How to complete this task => Gather from the material every line that contains the string "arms".

Records provided =>
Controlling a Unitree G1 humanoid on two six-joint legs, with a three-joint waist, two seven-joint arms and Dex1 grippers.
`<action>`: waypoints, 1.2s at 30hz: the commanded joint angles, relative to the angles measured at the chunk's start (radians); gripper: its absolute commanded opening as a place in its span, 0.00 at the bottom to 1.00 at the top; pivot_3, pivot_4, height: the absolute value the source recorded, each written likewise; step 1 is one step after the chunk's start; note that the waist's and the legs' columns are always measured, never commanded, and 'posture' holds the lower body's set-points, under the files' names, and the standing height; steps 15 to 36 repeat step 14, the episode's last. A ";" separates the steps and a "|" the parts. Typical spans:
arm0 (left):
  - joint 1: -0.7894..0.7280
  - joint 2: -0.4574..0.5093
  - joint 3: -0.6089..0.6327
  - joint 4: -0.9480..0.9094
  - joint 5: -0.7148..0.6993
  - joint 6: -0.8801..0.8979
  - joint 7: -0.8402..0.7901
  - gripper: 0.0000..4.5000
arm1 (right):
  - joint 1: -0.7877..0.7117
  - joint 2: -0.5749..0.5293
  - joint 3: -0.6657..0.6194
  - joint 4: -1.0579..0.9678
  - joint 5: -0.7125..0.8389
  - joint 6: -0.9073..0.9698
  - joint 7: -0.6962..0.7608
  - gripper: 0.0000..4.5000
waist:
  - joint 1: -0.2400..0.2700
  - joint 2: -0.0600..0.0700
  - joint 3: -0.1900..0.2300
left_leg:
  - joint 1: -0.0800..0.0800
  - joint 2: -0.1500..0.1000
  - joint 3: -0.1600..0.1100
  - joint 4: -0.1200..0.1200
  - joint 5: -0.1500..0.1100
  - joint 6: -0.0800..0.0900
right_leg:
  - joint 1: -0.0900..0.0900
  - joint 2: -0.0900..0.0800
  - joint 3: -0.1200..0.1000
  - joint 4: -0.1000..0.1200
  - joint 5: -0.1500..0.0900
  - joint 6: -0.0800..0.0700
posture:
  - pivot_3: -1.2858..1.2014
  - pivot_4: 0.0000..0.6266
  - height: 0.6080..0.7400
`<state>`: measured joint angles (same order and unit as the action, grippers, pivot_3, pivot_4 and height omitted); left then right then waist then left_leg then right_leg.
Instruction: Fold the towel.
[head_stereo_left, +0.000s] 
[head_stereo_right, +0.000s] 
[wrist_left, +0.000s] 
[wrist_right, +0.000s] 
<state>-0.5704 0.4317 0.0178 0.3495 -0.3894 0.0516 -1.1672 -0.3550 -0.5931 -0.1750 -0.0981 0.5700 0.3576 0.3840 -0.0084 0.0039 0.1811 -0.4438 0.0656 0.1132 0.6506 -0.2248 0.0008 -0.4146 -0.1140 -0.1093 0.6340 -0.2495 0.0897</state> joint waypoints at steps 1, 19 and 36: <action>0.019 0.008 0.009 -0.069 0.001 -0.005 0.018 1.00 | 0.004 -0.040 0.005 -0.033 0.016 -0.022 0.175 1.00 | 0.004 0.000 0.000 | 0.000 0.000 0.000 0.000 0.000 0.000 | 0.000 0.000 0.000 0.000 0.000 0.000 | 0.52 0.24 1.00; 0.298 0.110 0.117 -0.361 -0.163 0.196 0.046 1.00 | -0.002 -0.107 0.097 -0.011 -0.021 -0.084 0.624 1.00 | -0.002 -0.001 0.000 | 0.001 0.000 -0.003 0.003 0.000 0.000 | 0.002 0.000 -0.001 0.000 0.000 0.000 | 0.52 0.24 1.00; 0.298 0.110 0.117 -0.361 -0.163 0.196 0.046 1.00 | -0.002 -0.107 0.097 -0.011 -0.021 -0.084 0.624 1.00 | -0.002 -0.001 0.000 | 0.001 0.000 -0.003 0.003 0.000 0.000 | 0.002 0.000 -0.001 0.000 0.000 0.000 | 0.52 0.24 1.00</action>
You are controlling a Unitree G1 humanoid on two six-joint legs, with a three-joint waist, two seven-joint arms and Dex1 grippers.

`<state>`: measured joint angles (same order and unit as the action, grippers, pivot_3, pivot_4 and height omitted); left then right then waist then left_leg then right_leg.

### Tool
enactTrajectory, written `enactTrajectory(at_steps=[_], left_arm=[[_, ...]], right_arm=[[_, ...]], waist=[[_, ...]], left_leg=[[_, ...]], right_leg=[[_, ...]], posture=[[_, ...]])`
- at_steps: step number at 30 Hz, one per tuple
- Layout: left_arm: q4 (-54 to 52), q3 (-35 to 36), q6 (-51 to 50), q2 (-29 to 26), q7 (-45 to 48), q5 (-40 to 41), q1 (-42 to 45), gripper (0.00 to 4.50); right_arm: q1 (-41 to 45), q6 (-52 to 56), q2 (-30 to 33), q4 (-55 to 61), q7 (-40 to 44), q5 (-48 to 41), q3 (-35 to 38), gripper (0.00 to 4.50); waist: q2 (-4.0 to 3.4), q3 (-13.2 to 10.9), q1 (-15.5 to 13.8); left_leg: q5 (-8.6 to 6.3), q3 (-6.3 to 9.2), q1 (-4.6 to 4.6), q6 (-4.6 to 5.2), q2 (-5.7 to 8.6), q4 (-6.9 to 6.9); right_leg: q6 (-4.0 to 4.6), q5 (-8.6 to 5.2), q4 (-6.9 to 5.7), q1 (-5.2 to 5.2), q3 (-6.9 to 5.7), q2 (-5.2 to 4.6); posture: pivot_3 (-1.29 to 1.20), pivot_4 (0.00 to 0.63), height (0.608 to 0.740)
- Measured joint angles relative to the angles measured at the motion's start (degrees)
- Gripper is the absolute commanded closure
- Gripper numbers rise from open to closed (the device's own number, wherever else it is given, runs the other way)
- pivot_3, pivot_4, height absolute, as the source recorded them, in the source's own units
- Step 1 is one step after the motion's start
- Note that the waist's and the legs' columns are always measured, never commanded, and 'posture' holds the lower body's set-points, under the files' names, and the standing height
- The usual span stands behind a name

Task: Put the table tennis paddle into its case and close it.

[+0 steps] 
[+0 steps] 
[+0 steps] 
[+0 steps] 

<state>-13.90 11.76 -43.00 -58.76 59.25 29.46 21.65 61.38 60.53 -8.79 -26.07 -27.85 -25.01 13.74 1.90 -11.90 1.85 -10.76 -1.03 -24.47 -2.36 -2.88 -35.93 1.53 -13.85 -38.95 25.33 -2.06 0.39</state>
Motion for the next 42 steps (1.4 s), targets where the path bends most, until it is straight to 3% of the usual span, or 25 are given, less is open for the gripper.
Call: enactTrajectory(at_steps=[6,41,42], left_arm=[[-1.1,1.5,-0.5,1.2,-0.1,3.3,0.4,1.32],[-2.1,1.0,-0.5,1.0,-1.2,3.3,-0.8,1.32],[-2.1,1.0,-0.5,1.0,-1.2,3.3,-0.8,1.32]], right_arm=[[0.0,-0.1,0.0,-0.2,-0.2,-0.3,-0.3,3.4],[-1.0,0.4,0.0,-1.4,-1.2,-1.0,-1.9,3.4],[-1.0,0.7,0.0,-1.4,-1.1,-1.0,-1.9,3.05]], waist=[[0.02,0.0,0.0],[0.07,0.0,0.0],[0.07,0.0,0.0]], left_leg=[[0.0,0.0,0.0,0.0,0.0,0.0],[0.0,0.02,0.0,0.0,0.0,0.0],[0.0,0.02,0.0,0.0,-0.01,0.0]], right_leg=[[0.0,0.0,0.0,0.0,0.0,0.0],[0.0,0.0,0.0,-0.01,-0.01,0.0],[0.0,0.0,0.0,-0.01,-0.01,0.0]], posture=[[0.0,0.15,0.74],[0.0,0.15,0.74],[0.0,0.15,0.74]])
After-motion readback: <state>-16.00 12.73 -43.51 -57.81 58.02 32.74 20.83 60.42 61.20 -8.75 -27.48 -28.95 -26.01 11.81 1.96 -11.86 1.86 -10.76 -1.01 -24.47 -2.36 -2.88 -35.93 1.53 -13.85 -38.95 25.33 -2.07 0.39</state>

Completed exercise =>
Controlling a Unitree G1 humanoid on two six-joint legs, with a three-joint waist, two seven-joint arms and Dex1 grippers.
You are controlling a Unitree G1 humanoid on two six-joint legs, with a three-joint waist, two seven-joint arms and Dex1 grippers.

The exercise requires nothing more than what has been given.